→ **Exercise instructions**: Which lines below include "holds"? Copy them all.

[Records from a collection]

★ ★ ★ ★ ★ ★ ★

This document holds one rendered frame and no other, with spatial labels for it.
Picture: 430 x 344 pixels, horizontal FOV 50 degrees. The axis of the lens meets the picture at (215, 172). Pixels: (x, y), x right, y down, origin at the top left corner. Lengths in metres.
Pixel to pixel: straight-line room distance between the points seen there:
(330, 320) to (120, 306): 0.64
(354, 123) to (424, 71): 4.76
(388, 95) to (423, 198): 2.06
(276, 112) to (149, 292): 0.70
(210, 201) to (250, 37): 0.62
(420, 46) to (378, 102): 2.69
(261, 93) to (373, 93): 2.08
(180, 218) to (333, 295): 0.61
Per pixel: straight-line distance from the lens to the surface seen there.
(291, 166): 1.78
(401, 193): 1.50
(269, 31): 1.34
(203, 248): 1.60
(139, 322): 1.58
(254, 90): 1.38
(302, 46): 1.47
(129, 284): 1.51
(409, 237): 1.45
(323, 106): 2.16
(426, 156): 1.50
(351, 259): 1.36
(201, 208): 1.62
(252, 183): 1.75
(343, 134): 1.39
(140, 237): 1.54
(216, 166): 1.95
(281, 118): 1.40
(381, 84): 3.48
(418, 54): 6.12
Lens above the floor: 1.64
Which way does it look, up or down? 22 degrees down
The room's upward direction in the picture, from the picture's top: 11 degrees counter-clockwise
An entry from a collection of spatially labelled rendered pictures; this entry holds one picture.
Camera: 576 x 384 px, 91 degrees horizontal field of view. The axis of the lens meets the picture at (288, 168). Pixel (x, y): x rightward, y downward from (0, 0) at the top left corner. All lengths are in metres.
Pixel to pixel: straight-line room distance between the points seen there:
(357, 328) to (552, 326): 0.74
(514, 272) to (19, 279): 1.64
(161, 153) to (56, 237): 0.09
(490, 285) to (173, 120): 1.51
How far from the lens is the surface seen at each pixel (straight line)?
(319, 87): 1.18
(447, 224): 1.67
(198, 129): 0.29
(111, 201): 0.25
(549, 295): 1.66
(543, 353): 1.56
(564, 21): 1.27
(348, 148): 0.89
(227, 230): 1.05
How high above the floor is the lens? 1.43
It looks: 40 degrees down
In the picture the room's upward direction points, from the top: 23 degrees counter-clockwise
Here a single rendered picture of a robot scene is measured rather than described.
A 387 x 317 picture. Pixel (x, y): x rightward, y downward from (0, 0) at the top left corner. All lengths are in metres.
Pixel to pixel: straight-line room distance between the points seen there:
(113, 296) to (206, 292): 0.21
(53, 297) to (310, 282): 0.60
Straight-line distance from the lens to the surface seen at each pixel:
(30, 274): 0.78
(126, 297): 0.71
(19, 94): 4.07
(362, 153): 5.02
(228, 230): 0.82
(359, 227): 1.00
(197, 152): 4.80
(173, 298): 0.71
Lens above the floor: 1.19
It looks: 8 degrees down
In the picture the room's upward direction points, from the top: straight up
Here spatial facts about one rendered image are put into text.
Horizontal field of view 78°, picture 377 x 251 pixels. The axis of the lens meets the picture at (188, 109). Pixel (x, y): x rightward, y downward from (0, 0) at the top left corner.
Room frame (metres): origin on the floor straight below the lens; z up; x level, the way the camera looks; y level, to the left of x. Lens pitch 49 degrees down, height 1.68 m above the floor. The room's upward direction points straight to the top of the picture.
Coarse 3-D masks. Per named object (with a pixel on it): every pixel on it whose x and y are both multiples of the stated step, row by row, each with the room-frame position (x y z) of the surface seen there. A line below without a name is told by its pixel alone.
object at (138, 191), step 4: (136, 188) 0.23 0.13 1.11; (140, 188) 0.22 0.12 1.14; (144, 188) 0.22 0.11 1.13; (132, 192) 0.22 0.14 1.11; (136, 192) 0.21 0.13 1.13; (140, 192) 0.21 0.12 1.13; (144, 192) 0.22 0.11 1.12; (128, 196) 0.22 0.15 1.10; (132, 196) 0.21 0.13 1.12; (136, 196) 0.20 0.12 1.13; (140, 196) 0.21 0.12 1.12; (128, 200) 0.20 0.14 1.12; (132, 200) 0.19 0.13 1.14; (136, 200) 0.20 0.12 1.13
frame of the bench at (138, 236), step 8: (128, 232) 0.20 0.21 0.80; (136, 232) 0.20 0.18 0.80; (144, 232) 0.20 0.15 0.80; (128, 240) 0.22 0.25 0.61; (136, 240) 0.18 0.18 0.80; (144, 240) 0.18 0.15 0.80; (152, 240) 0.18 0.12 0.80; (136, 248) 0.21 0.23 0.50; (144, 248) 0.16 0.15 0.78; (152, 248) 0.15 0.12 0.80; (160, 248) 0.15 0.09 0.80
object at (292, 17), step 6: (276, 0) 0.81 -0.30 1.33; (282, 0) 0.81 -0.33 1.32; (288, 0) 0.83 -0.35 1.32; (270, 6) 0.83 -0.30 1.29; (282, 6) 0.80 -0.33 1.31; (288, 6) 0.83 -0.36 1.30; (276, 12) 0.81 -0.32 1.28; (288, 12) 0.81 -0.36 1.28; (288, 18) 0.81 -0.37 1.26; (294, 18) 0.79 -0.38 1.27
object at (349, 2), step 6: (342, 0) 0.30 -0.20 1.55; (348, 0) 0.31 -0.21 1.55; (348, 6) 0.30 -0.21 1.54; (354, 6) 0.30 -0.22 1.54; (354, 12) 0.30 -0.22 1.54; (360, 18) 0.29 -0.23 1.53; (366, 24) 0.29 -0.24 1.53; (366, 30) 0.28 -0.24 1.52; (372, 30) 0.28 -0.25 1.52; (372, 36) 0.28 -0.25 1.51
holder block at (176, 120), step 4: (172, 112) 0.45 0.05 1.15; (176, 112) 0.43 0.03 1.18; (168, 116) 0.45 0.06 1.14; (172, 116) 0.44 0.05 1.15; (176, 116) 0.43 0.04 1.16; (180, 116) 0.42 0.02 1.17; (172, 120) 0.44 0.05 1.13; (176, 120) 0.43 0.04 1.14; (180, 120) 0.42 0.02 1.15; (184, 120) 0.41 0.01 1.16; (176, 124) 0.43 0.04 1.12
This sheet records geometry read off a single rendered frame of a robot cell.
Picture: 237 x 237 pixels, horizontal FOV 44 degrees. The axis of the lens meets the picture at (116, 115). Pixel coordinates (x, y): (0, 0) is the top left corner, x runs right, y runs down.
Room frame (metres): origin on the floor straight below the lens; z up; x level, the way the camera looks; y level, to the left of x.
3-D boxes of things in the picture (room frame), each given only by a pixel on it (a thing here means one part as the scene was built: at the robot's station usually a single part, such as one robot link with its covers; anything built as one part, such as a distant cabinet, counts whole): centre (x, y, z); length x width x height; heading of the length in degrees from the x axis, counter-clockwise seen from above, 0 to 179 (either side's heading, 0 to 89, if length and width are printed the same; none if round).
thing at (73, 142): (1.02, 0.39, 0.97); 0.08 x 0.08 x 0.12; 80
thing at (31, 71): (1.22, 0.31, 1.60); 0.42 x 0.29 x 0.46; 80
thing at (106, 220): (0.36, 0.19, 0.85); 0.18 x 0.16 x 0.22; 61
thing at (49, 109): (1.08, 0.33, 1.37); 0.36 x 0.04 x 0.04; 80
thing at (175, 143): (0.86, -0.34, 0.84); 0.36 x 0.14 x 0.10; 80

★ ★ ★ ★ ★ ★ ★

→ **Task output**:
This document holds one rendered frame and no other, with spatial labels for it.
An entry from a collection of spatially labelled rendered pictures; this entry holds one picture.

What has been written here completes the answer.